◆ **WORK TO BE COMPLETED**
Print the data exactly, leaving nothing out.

◆ **EXERCISE DATA**
◆ ◆ ◆ ◆

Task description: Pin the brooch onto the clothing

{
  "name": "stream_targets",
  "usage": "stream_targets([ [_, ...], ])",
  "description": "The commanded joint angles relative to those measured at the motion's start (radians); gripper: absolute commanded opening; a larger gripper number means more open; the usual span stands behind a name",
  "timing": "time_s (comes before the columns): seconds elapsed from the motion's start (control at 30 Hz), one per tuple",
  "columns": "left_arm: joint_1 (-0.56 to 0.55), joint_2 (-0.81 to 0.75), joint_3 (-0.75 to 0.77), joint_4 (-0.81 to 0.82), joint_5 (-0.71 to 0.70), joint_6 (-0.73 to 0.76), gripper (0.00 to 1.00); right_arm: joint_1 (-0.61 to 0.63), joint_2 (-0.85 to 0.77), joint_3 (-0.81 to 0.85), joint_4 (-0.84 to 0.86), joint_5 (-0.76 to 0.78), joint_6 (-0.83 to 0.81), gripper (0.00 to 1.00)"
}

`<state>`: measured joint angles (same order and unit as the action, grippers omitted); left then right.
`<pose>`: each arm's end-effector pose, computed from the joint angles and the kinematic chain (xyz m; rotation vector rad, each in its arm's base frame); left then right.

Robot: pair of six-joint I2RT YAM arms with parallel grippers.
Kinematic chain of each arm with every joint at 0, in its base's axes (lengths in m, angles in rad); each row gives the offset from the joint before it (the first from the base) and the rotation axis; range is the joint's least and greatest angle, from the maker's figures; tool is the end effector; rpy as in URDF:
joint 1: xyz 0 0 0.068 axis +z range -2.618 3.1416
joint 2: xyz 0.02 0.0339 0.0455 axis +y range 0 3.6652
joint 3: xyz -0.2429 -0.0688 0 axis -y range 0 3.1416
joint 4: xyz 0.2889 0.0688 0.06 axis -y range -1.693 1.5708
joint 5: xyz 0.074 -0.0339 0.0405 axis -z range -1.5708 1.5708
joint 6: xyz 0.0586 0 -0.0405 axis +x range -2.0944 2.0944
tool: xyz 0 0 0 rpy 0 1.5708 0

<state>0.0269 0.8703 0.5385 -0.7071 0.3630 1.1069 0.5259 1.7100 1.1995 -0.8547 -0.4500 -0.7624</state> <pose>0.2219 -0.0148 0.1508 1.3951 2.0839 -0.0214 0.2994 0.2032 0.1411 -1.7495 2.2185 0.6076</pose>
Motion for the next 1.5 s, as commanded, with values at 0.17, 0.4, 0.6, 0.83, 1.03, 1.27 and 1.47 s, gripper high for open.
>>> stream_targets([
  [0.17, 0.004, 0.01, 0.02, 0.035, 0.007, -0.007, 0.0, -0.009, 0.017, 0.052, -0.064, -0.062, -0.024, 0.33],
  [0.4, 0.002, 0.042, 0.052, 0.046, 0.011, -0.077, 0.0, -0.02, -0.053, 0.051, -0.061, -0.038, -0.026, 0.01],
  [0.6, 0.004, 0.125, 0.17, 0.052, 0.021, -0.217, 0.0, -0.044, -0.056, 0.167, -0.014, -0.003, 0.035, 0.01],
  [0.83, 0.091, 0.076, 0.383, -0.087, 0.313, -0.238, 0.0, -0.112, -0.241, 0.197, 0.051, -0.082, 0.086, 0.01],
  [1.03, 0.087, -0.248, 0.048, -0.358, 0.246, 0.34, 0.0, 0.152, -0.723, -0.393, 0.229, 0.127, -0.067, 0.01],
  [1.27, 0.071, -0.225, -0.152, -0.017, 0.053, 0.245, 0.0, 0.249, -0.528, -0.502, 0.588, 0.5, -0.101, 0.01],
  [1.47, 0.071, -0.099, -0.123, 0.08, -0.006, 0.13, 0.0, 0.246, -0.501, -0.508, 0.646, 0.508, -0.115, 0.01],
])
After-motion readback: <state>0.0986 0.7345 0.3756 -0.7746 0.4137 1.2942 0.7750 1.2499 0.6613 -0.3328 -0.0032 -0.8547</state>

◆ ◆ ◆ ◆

◆ **REPLY TO THE EXERCISE**
Task description: Pin the brooch onto the clothing

{
  "name": "stream_targets",
  "usage": "stream_targets([ [_, ...], ])",
  "description": "The commanded joint angles relative to those measured at the motion's start (radians); gripper: absolute commanded opening; a larger gripper number means more open; the usual span stands behind a name",
  "timing": "time_s (comes before the columns): seconds elapsed from the motion's start (control at 30 Hz), one per tuple",
  "columns": "left_arm: joint_1 (-0.56 to 0.55), joint_2 (-0.81 to 0.75), joint_3 (-0.75 to 0.77), joint_4 (-0.81 to 0.82), joint_5 (-0.71 to 0.70), joint_6 (-0.73 to 0.76), gripper (0.00 to 1.00); right_arm: joint_1 (-0.61 to 0.63), joint_2 (-0.85 to 0.77), joint_3 (-0.81 to 0.85), joint_4 (-0.84 to 0.86), joint_5 (-0.76 to 0.78), joint_6 (-0.83 to 0.81), gripper (0.00 to 1.00)"
}

`<state>`: measured joint angles (same order and unit as the action, grippers omitted); left then right.
`<pose>`: each arm's end-effector pose, computed from the joint angles and the kinematic chain (xyz m; rotation vector rad, each in its arm's base frame); left then right.

Robot: pair of six-joint I2RT YAM arms with parallel grippers.
Kinematic chain of each arm with every joint at 0, in its base's axes (lengths in m, angles in rad); each row gives the offset from the joint before it (the first from the base) and the rotation axis; range is the joint's least and greatest angle, from the maker's figures; tool is the end effector; rpy as in URDF:
joint 1: xyz 0 0 0.068 axis +z range -2.618 3.1416
joint 2: xyz 0.02 0.0339 0.0455 axis +y range 0 3.6652
joint 3: xyz -0.2429 -0.0688 0 axis -y range 0 3.1416
joint 4: xyz 0.2889 0.0688 0.06 axis -y range -1.693 1.5708
joint 5: xyz 0.074 -0.0339 0.0405 axis -z range -1.5708 1.5708
joint 6: xyz 0.0586 0 -0.0405 axis +x range -2.0944 2.0944
tool: xyz 0 0 0 rpy 0 1.5708 0

<state>0.0269 0.8703 0.5385 -0.7071 0.3630 1.1069 0.5259 1.7100 1.1995 -0.8547 -0.4500 -0.7624</state> <pose>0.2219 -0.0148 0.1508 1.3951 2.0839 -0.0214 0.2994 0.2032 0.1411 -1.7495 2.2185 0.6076</pose>
Motion for the next 1.5 s, as commanded, with values at 0.17, 0.4, 0.6, 0.83, 1.03, 1.27 and 1.47 s, gripper high for open.
>>> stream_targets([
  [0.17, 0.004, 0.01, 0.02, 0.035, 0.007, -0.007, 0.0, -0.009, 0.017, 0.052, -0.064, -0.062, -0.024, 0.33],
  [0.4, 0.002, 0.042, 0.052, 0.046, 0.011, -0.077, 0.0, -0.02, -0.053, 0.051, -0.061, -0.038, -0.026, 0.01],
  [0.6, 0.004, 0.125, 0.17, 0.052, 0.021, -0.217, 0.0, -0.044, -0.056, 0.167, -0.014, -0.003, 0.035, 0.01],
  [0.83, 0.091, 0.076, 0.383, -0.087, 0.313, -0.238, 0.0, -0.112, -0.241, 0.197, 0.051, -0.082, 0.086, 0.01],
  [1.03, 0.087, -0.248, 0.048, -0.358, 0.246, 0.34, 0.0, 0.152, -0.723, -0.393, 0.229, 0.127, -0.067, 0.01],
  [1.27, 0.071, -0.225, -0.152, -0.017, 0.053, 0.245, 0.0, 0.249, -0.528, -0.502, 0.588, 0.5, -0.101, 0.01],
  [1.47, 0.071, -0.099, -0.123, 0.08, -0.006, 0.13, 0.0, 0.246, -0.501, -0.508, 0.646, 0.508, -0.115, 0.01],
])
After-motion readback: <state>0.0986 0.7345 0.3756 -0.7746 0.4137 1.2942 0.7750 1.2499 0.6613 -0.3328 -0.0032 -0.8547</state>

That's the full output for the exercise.